O contacto pessoal facilitou a amizade. Durante a pandemia, era comum que os vários clérigos se ajudassem mutuamente, fornecendo medicamentos ou alimentos a pessoas em situações de emergência. E, mais recentemente, conseguiram unir as nossas vozes para pedir à Câmara Municipal de Almaty que não cedesse as suas instalações a um grupo musical cujas canções e actuações prejudicam os jovens.

Pela minha experiência pessoal, posso dizer que os cazaques são muito respeitadores de todas as religiões e, mesmo que não sejam católicos, quando vêem um padre sentem uma certa reverência por uma pessoa de Deus. Uma vez, quando estava a terminar as minhas compras numa loja, um jovem que estava presente perguntou-me se eu era padre e, quando respondi afirmativamente, pediu-me que o deixasse carregar os meus sacos de compras até ao meu carro para - disse ele - poder pagar os seus pecados dessa forma.

Para fazer um breve resumo histórico, vale a pena recordar que a chegada do catolicismo ao Cazaquistão no século XX ocorreu de uma forma invulgar: como resultado das deportações de Estaline para o Cazaquistão durante a Segunda Guerra Mundial.
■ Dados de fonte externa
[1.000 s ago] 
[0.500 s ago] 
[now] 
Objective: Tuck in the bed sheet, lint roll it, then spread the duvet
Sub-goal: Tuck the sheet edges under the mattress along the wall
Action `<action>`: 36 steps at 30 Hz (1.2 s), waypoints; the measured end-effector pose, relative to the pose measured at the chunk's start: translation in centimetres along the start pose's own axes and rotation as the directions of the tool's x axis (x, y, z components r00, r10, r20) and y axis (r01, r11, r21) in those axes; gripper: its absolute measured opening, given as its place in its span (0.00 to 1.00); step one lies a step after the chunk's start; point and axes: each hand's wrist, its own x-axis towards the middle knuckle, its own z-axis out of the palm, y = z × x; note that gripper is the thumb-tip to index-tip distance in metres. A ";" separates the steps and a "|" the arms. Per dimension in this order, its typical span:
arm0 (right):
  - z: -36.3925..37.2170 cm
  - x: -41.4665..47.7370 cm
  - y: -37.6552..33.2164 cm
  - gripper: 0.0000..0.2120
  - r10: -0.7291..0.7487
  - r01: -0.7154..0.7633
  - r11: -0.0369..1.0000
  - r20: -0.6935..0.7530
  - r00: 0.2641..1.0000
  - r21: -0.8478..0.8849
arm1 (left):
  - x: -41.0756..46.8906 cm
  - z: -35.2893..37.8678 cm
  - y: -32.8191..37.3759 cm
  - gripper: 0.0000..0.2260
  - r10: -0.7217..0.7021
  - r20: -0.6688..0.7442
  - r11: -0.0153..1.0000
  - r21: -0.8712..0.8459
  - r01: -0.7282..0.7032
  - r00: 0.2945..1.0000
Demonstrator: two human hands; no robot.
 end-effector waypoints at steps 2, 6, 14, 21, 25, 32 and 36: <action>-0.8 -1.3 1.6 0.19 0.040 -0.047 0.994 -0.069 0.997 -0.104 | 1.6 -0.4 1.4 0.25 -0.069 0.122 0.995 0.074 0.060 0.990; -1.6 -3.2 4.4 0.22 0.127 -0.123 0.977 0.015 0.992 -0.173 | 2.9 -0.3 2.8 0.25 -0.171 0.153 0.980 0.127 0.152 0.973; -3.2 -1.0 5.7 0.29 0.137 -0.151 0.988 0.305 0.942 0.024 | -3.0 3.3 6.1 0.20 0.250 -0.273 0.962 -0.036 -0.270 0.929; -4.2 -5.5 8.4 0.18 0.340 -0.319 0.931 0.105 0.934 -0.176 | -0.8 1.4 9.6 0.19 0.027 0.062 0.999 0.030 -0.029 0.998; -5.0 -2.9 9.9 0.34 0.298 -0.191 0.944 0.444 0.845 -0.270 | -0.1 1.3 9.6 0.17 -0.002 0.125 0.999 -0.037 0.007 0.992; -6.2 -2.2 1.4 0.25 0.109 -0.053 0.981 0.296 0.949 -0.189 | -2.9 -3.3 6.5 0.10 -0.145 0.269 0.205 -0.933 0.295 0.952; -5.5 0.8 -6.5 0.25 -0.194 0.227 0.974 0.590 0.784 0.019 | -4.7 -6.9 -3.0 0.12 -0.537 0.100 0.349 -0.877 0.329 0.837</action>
Muitos dos deportados polacos, alemães, lituanos e coreanos eram católicos e conseguiram sobreviver com a ajuda dos habitantes do país. Além disso, alguns sacerdotes foram enviados para campos de concentração nas estepes do Cazaquistão e, depois de cumprirem as suas penas, continuaram o seu ministério sacerdotal em casas particulares. Desta forma, a fé foi mantida e, mais tarde, quando se tornou possível praticá-la ao ar livre, vieram sacerdotes de muitos lugares, especialmente da Polónia. Atualmente, mais de metade do clero católico é constituído por sacerdotes polacos.

O Cazaquistão foi a primeira república da antiga URSS a iniciar relações diplomáticas com a Santa Sé, no já longínquo ano de 1994, ou seja, apenas três anos depois de ter declarado a sua independência. Foi também a primeira a assinar um tratado bilateral, em 1998, apesar do facto de o número de católicos no país ser apenas de 1%, ou seja, menos de 200.000.